The overall feature of the resulting vulnerability map (Fig. 7) is largely consistent with the previous studies showing high vulnerability in riverine and/or tundra areas in regions such as Eastern Siberia and North Slope, Alaska, where large ice sheets did not cover during the last glacial periods (Murton et al. 2015; Olefeldt et al. 2016; Strauss et al. 2017). We observed two marked differences from the previous data: apparent overestimation of vulnerability in Central Canada, west of the Hudson Bay, which resulted from the overestimation of SOC and ICE as discussed in the previous subsections, and similarly, underestimation of vulnerability in Southern Siberia to Central Asia and in the western coastal regions in Alaska.

Fig. 7
figure 7

High-resolution circum-Arctic map of vulnerability of ice-rich permafrost to degradation. The vulnerability is determined by the values of SOC and ground ice shown in Figs. 5e and 6b

Full size image

The circum-Arctic distribution maps of SOC, ICE, and the vulnerability of ice-rich permafrost to degradation in this study are potentially applied either to the initial or boundary conditions for the Earth System Models for the present reconstruction and future projection simulations and to evaluate the impacts of additional greenhouse gas release on global warming through various pathways resulting from permafrost degradation (Yokohata et al. 2020a, 2020b).

This study shows the potential of the new approach in producing contemporary maps of SOC and ICE distributions. It also indicates needs for improvement in the implemented SOC and ICE dynamics on local and regional scales. The current model does not resolve the subsurface structure. The thickness, profile and compositions of materials (e.g., sediments, water, and carbon), and functionality of the subterraneous vertical movement should be considered in future research.

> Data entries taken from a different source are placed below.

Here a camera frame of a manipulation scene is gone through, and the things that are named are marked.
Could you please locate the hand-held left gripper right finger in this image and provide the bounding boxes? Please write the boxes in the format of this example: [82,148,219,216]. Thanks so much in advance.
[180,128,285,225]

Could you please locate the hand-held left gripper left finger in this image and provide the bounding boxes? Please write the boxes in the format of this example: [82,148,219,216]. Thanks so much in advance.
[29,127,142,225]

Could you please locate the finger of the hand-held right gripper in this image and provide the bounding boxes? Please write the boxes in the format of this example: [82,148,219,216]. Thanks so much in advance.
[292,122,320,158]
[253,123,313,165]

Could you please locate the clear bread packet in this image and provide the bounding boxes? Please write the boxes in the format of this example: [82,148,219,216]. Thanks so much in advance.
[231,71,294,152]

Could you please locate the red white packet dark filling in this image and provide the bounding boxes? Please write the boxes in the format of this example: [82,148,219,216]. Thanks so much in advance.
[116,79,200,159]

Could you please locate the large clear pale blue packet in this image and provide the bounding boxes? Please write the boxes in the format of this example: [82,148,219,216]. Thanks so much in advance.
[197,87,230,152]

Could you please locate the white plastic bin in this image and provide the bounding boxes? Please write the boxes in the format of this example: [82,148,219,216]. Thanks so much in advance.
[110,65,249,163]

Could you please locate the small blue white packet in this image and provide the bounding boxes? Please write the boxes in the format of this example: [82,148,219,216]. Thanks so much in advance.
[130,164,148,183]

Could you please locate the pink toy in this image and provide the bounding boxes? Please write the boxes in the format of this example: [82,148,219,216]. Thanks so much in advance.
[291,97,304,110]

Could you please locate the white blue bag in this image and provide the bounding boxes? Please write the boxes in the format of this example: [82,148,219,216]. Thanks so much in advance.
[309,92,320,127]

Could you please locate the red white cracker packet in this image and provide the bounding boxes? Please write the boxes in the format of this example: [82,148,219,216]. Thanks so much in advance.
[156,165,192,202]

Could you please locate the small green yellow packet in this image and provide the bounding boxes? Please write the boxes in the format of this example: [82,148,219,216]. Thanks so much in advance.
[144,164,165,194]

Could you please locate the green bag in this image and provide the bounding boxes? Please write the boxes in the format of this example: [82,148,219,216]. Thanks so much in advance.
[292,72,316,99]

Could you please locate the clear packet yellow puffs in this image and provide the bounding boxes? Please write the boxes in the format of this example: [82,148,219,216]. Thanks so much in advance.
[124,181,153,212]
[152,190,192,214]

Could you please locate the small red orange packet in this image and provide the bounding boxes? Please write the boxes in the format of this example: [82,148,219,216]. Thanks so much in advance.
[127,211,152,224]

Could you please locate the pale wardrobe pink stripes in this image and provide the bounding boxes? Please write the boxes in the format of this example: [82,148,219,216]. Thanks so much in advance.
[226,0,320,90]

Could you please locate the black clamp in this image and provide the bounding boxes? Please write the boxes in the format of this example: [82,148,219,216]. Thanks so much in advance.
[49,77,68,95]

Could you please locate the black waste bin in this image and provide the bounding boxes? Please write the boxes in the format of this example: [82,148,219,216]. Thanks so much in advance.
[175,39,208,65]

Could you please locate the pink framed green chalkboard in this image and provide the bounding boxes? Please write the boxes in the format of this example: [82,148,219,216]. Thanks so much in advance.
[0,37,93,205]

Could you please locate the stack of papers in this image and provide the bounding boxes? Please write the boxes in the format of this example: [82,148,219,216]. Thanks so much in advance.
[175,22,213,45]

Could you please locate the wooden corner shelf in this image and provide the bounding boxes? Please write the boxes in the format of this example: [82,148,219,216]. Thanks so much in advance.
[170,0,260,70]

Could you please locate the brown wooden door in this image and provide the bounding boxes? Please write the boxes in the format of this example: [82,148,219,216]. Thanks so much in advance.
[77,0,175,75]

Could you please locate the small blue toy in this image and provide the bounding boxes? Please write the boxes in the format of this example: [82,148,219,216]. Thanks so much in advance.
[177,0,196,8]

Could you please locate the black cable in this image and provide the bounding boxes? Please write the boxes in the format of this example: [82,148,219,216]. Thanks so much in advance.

Although the model forcing data were constructed based on a single ice core record, the simulated time series produced reasonable results for the construction of the present-day distributions. However, climatic evolutions and variations in reality are known to exhibit distinct differences among regions due to various local conditions such as latitude, topography (e.g., coastline changes), orography (loss of ice sheets and isostatic rebounds), land surface conditions, and the resulting atmospheric circulations (Bradley 1999; Braconnot et al. 2012). Adjustment and localization of climate forcing data are also necessary for future improvement.

Conclusions

Integrations from a newly developed simple conceptual model for soil organic carbon and ground ice and a downscaling method with topographic-hydrological information were applied to construct a present-day circum-Arctic distribution of SOC and ICE at a high spatial resolution. The results compare reasonably well with the previously obtained observation-based knowledge and data. However, improvement in terms of adjustment in the climate forcing data for localities, re-evaluation of the decomposition rate, and refinement of the model’s vertical structure for SOC and ground ice are needed. The newly obtained datasets are suitable for use as either initial or boundary conditions for global-scale future projection simulations on the impacts of additional greenhouse gas release due to permafrost degradation. The prepared vulnerability map can serve as a guiding tool for policymakers and the local (mostly indigenous) population to evaluate the hazard of subsidence or other types of land devastations and help in mitigating the impacts of climate change in the high latitudes. Since the maps were produced by diachronic incorporation of local evolutions of the soil carbon and subsurface hydrology, similar maps of the circum-Arctic distributions on SOC, frozen ground, and ICE contents can be reconstructed for any period in the recent 125 thousand years. Such a reconstruction can provide useful information for the understanding of terrestrial paleo–eco–climate evolutions in the Arctic region.